L'inconvénient pour les détenus criminels, vient du fait que les personnes condamnées par une Cour d'Assises, ne peuvent pas, en principe, obtenir de suspension ou de fractionnement de sa peine, même si la période à exécuter ne dépasse pas un an. Seuls les motifs graves d'ordre médical, familial, professionnel ou social peuvent justifier ces mesures.

Pour ce qui est de la semi-liberté, c'est un régime qui permet au condamné de sortir de l'établissement pénitentiaire sans surveillance pour exercer à l'extérieur une activité déterminée ou pour suivre un stage, une formation, se soumettre à un traitement médical, voire pour participer à la vie de famille en cas de nécessité particulière.
Dans tous les cas, le juge de l'application des peines (JAP) détermine les conditions dans lesquelles la semi-liberté va s'effectuer. Il fixe les dates et les heures d'entrées et de sorties, en fonction du temps nécessaire au condamné pour exercer son activité à l'extérieur. Le détenu demeure soumis à la discipline pénitentiaire.

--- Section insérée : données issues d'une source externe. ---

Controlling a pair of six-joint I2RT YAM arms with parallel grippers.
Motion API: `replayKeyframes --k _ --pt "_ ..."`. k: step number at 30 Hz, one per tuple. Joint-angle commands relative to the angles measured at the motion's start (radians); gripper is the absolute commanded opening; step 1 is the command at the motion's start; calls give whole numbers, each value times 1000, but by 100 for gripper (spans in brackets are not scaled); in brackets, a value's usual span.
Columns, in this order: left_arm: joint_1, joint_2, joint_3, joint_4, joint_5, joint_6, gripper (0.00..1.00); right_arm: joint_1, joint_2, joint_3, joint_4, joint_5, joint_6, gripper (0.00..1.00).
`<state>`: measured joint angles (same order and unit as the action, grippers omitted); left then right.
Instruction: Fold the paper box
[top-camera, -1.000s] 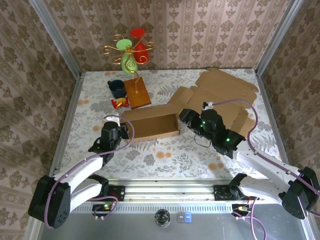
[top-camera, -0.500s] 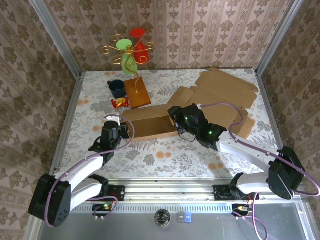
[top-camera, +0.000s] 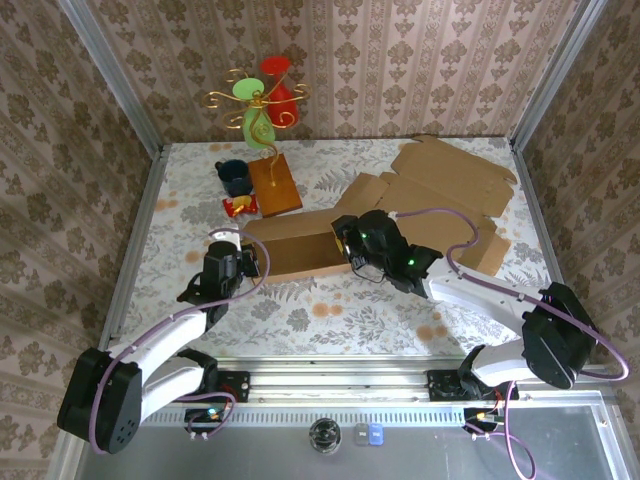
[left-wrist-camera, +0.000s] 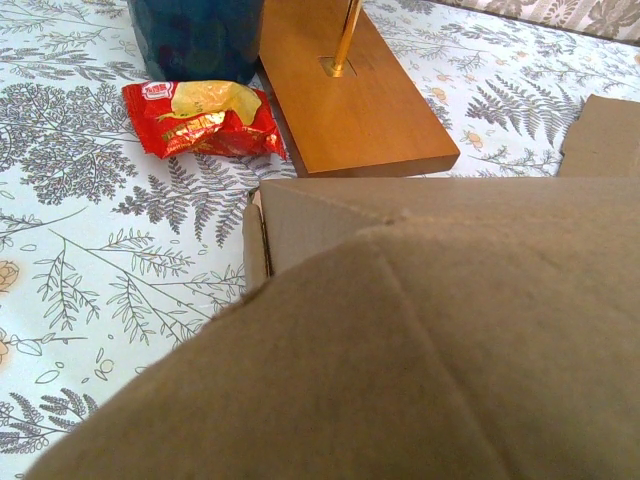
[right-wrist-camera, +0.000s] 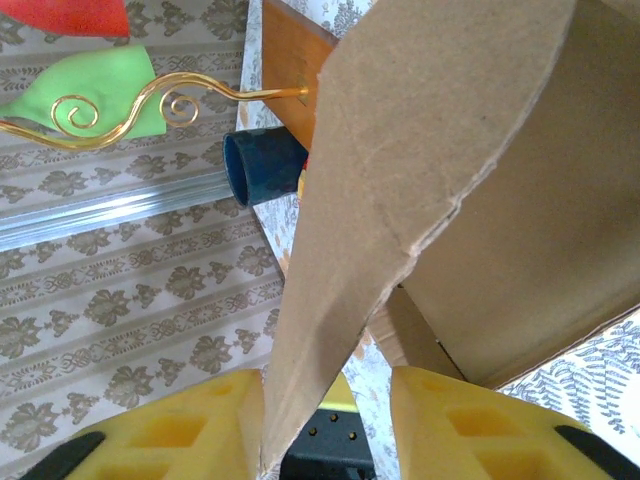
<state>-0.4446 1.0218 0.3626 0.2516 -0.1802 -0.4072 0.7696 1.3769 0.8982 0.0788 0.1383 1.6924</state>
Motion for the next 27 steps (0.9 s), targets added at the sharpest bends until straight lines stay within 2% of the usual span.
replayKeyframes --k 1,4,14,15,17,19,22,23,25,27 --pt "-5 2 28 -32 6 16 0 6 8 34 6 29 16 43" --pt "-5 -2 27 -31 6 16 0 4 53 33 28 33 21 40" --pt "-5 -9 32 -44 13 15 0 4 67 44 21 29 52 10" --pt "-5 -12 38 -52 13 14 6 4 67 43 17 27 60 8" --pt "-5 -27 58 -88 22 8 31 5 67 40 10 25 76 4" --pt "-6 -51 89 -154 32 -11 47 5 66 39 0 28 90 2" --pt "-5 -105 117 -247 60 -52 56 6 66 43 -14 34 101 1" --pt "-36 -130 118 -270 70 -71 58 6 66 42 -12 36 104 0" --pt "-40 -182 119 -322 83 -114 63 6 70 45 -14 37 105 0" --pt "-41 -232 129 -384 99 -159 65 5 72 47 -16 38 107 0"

La libération conditionnelle quant à elle est un dispositif qui permet à un condamné de sortir de prison avant la fin de sa peine. La personne en liberté conditionnelle doit respecter un certain nombre d'obligations pendant une période de temps déterminée (délai d'épreuve) et se soumettre à des mesures d'aides et de contrôles. Si le condamné respecte ses obligations, la peine sera considérée comme définitivement terminée à la fin de la période d'épreuve. Si au contraire il ne respecte pas ces obligations, il perd le bénéfice de la libération conditionnelle et doit retourner en prison pour terminer sa peine.

Ces aménagements de peines sont actuellement sous-exploités, et mériteraient d'être améliorés.

* 124 Théorie de l'orthopédie morale.